Re: [PATCH v2 2/2] KVM: selftests: Print summary stats of memory latency distribution

Vipin Sharma <vipinsh@xxxxxxxxxx> · Fri, 17 Mar 2023 11:16:11 -0700

On Thu, Mar 16, 2023 at 3:29 PM Colton Lewis <coltonlewis@xxxxxxxxxx> wrote:
>
> Print summary stats of the memory latency distribution in nanoseconds
> for dirty_log_perf_test. For every iteration, this prints the minimum,
> the maximum, and the 50th, 90th, and 99th percentiles.
>

Can you also write how this is useful and why these 5 specific
percentiles are valuable for testers? Generally, 5 number summaries
are 0, 25, 50, 75, 100 %ile.
It might also be too much data to display with each iteration.

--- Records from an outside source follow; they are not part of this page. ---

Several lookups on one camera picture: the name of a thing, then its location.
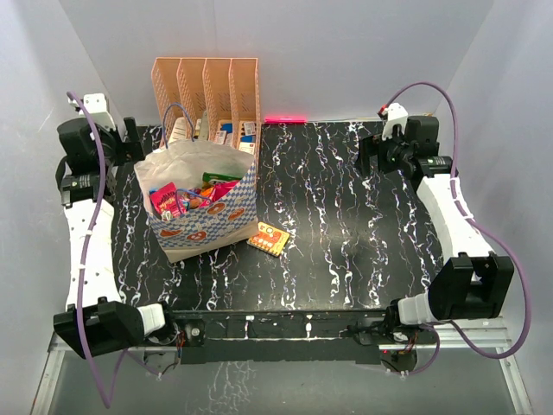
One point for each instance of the pink marker strip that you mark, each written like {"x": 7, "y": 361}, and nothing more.
{"x": 285, "y": 120}

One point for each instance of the white card with red logo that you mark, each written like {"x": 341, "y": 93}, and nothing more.
{"x": 249, "y": 148}

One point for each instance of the magenta silver snack bag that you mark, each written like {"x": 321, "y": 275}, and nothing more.
{"x": 221, "y": 189}

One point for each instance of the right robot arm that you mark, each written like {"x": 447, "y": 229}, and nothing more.
{"x": 474, "y": 280}

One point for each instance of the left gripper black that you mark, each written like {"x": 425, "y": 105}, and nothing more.
{"x": 128, "y": 151}

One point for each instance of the red white box right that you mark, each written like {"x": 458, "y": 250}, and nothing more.
{"x": 249, "y": 128}

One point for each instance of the orange plastic file organizer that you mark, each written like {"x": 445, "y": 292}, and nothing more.
{"x": 224, "y": 90}

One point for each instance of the green Fox's candy bag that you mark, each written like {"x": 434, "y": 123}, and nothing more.
{"x": 216, "y": 178}

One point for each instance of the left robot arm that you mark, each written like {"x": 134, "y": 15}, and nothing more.
{"x": 86, "y": 242}

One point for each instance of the pink candy pack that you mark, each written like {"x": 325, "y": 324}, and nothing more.
{"x": 165, "y": 202}

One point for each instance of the orange cracker pack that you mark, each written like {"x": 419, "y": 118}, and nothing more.
{"x": 269, "y": 239}

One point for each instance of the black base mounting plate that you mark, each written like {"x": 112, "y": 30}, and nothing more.
{"x": 199, "y": 337}

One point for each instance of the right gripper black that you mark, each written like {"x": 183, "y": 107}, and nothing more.
{"x": 371, "y": 146}

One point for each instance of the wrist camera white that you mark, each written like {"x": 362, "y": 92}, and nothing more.
{"x": 394, "y": 117}
{"x": 97, "y": 106}

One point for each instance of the white checkered paper bag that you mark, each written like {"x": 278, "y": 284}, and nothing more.
{"x": 221, "y": 223}

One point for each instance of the white paper sheet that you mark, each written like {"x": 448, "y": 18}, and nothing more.
{"x": 182, "y": 130}

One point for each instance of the orange Fox's candy bag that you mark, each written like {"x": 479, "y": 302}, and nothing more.
{"x": 206, "y": 194}

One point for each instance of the red white small box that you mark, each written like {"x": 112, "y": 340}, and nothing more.
{"x": 221, "y": 137}

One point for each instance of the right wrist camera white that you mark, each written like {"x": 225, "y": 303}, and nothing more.
{"x": 394, "y": 117}

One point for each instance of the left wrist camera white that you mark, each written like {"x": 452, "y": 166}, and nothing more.
{"x": 97, "y": 106}

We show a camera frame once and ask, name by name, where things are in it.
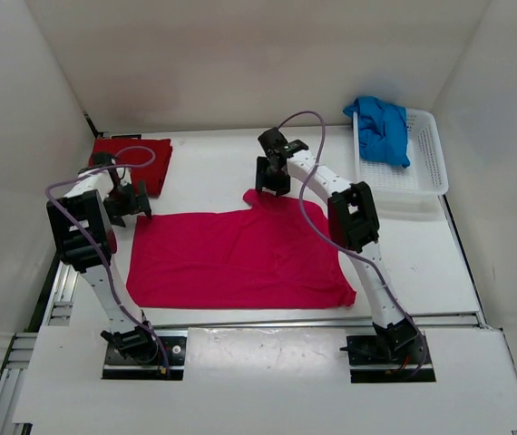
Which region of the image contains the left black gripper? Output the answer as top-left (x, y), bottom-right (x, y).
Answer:
top-left (103, 180), bottom-right (152, 227)

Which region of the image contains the dark red t-shirt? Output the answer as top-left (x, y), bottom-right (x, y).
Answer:
top-left (89, 138), bottom-right (173, 198)

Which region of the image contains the pink t-shirt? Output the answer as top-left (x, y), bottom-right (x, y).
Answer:
top-left (127, 189), bottom-right (356, 310)

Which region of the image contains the blue t-shirt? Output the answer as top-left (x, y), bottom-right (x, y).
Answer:
top-left (343, 96), bottom-right (410, 169)

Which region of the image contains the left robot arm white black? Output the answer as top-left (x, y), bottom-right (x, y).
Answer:
top-left (45, 152), bottom-right (159, 363)

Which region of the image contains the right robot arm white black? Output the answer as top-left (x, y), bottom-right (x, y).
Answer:
top-left (256, 128), bottom-right (428, 363)

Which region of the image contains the white plastic basket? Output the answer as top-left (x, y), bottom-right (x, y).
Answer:
top-left (353, 109), bottom-right (448, 202)

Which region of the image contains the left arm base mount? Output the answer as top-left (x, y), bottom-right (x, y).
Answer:
top-left (101, 327), bottom-right (187, 381)

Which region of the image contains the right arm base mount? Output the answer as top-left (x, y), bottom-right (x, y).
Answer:
top-left (339, 334), bottom-right (436, 384)

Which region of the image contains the aluminium frame rail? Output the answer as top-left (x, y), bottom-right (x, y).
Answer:
top-left (0, 130), bottom-right (110, 435)

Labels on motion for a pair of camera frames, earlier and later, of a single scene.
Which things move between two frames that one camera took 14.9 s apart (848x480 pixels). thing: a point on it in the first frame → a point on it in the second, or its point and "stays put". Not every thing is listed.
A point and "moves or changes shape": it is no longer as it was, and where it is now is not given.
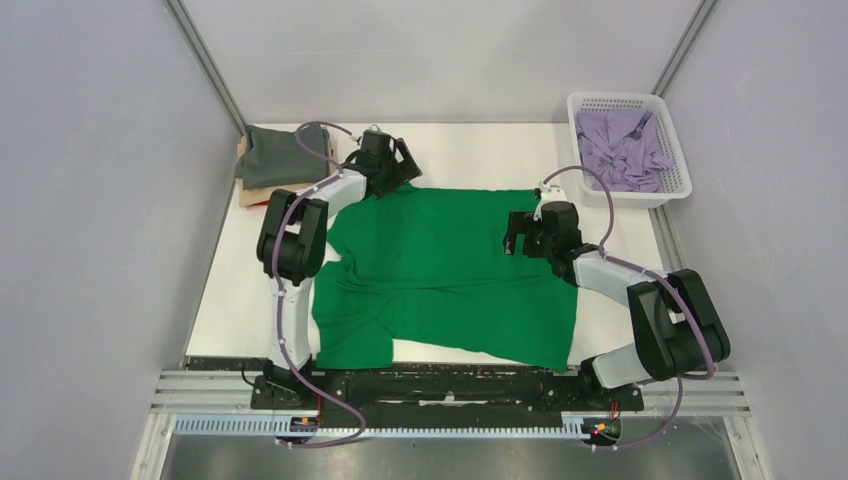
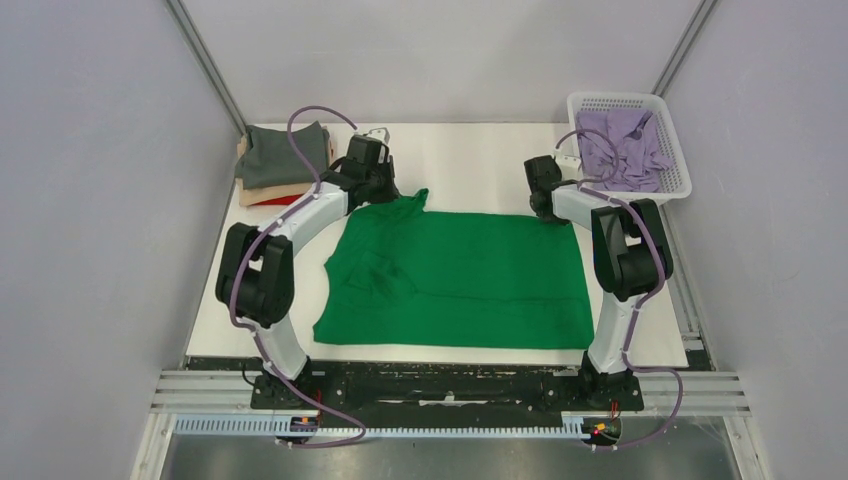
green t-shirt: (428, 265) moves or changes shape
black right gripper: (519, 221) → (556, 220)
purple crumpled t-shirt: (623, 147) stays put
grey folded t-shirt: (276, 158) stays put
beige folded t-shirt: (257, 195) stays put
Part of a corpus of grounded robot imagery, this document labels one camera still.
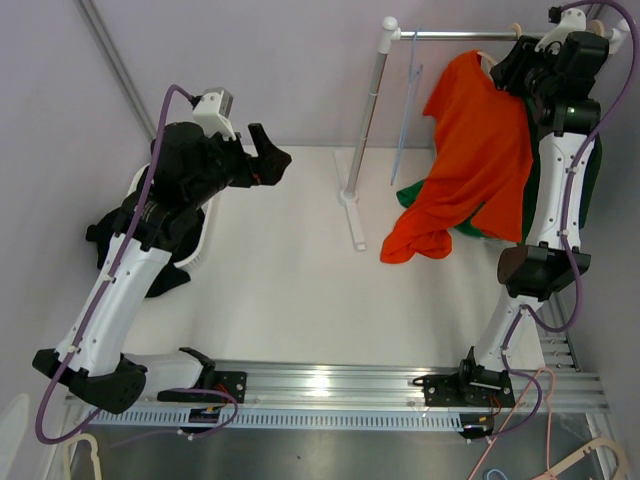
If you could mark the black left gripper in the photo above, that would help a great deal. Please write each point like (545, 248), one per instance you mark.
(267, 167)

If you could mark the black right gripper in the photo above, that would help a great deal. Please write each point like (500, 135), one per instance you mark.
(509, 72)

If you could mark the beige plastic hanger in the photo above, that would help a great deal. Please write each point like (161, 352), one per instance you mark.
(488, 61)

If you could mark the orange t shirt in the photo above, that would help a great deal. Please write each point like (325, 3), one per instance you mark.
(482, 164)

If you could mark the blue wire hanger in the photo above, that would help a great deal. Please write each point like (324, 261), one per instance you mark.
(415, 72)

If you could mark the black t shirt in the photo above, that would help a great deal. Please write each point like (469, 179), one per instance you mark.
(170, 276)

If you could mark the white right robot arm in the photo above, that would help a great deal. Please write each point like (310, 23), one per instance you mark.
(551, 257)

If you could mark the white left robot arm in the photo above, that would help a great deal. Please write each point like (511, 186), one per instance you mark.
(188, 169)

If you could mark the beige wooden hanger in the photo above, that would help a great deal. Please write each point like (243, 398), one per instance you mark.
(596, 27)

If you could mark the dark green t shirt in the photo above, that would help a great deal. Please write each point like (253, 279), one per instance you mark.
(590, 178)

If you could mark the blue hanger on floor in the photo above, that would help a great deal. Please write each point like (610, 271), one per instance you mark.
(495, 474)

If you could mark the pink hanger on floor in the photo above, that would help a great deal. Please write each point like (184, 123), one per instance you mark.
(504, 430)

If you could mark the white perforated plastic basket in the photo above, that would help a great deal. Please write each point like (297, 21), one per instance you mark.
(200, 240)

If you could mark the metal clothes rack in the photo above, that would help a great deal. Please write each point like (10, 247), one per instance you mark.
(349, 168)

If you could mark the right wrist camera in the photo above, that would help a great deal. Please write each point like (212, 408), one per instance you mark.
(566, 20)

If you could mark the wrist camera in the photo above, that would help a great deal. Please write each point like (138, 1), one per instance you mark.
(566, 20)
(212, 113)

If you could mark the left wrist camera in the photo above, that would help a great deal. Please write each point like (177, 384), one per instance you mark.
(212, 113)

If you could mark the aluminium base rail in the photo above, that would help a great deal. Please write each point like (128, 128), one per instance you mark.
(324, 397)

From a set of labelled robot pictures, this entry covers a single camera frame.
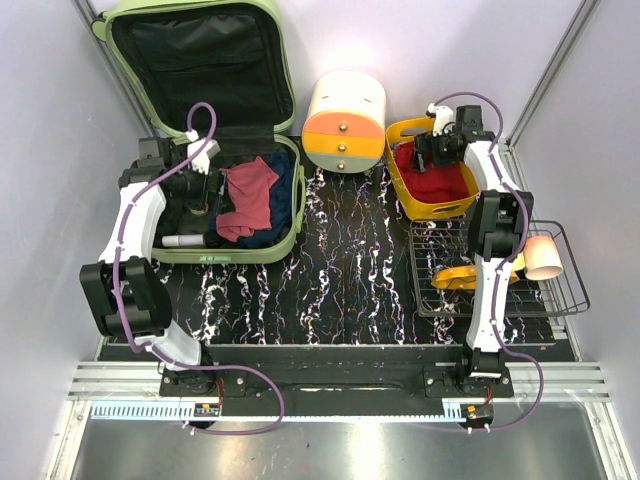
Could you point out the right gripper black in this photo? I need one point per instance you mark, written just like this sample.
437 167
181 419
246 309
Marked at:
422 144

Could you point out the navy blue garment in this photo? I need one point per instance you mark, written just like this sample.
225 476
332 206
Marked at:
280 204

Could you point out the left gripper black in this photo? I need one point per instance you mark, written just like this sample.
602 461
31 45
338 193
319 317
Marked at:
213 201

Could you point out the gold lidded jar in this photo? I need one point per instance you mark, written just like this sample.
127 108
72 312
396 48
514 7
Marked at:
199 210

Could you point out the pink garment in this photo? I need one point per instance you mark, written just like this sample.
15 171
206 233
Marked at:
249 186

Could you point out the white cylindrical bottle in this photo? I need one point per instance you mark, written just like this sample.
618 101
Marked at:
183 241

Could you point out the orange plastic basket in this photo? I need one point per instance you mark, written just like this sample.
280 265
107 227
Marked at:
405 131

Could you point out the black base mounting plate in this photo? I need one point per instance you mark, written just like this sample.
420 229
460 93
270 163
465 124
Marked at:
335 382

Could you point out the green hard-shell suitcase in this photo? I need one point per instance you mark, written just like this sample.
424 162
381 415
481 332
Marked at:
219 68

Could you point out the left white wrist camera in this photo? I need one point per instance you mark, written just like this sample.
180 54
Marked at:
200 151

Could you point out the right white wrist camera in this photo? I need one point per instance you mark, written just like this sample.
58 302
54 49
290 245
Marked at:
442 116

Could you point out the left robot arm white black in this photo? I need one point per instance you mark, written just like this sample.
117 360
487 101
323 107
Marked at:
126 298

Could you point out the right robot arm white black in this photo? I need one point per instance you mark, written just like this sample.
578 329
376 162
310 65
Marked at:
496 234

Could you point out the black wire rack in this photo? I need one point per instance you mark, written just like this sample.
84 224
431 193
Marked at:
435 245

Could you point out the pink white cup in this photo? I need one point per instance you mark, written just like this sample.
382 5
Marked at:
542 259

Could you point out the red garment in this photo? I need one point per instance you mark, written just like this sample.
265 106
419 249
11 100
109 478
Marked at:
435 184

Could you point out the yellow plate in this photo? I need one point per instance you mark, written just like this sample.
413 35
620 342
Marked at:
455 278

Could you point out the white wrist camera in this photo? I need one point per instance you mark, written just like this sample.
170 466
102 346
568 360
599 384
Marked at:
200 151
442 116

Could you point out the white cylindrical drawer cabinet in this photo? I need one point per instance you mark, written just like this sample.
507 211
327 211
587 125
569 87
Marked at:
344 130

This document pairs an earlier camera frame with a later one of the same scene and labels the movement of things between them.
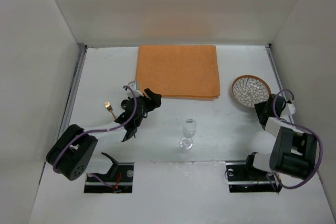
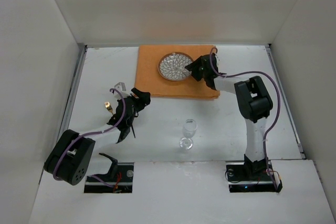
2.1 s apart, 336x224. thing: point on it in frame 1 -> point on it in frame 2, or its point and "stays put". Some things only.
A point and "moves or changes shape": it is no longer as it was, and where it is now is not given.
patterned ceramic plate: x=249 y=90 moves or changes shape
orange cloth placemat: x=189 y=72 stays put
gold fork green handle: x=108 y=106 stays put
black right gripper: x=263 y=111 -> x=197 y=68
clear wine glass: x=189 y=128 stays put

Nit: minimum, 50th, 90th, 99th and maximum since this is the order you
are printing.

> @@ -428,6 +432,7 @@ int main(int argc, char *argv[])
>                 .slots = 1,
>                 .random_seed = 1,
>                 .write_percent = 100,
> +               .samples_per_vcpu = 1000,

Why is 1000 the right default choice? Maybe the default should be 0
and if anyone wants to use it then they can use the command line
option to set it?

> @@ -438,7 +443,7 @@ int main(int argc, char *argv[])
>
>         guest_modes_append_default();
>
> -       while ((opt = getopt(argc, argv, "ab:c:eghi:m:nop:r:s:v:x:w:")) != -1) {
> +       while ((opt = getopt(argc, argv, "ab:c:eghi:m:nop:r:s:S:v:x:w:")) != -1) {

1. Please add the help section to tell about the new command line option.
2. Instead of having s and S, it may be better to use a different
lower case letter, like "l" for latency. Giving this option will print
memory latency and users need to provide the number of samples they
prefer per vCPU.

> @@ -480,6 +485,9 @@ int main(int argc, char *argv[])
>                 case 's':
>                         p.backing_src = parse_backing_src_type(optarg);
>                         break;
> +               case 'S':
> +                       p.samples_per_vcpu = atoi_positive("Number of samples/vcpu", optarg);
> +                       break;

This will force users to always see latency stat when they do not want
to see it. I think this patch should be modified in a way to easily
disable this feature.
I might be wrong here and it is actually a useful metric to see with
each run. If this is true then maybe the commit should mention why it
is good for each run.

> +void memstress_print_percentiles(struct kvm_vm *vm, int nr_vcpus)
> +{
> +       uint64_t n_samples = nr_vcpus * memstress_args.samples_per_vcpu;
> +       uint64_t *host_latency_samples = addr_gva2hva(vm, memstress_args.latency_samples);
> +
> +       qsort(host_latency_samples, n_samples, sizeof(uint64_t), &memstress_qcmp);
> +
> +       pr_info("Latency distribution (ns) = min:%6.0lf, 50th:%6.0lf, 90th:%6.0lf, 99th:%6.0lf, max:%6.0lf\n",
> +               cycles_to_ns(vcpus[0], (double)host_latency_samples[0]),

I am not much aware of how tsc is set up and used. Will all vCPUs have
the same tsc value? Can this change if vCPU gets scheduled to
different pCPU on the host?

> +               cycles_to_ns(vcpus[0], (double)host_latency_samples[n_samples / 2]),
> +               cycles_to_ns(vcpus[0], (double)host_latency_samples[n_samples * 9 / 10]),
> +               cycles_to_ns(vcpus[0], (double)host_latency_samples[n_samples * 99 / 100]),
> +               cycles_to_ns(vcpus[0], (double)host_latency_samples[n_samples - 1]));
> +}

All of the dirty_log_perf_tests print data in seconds followed by
nanoseconds. I will recommend keeping it the same.
Also, 9 digits for nanoseconds instead of 6 as in other formats.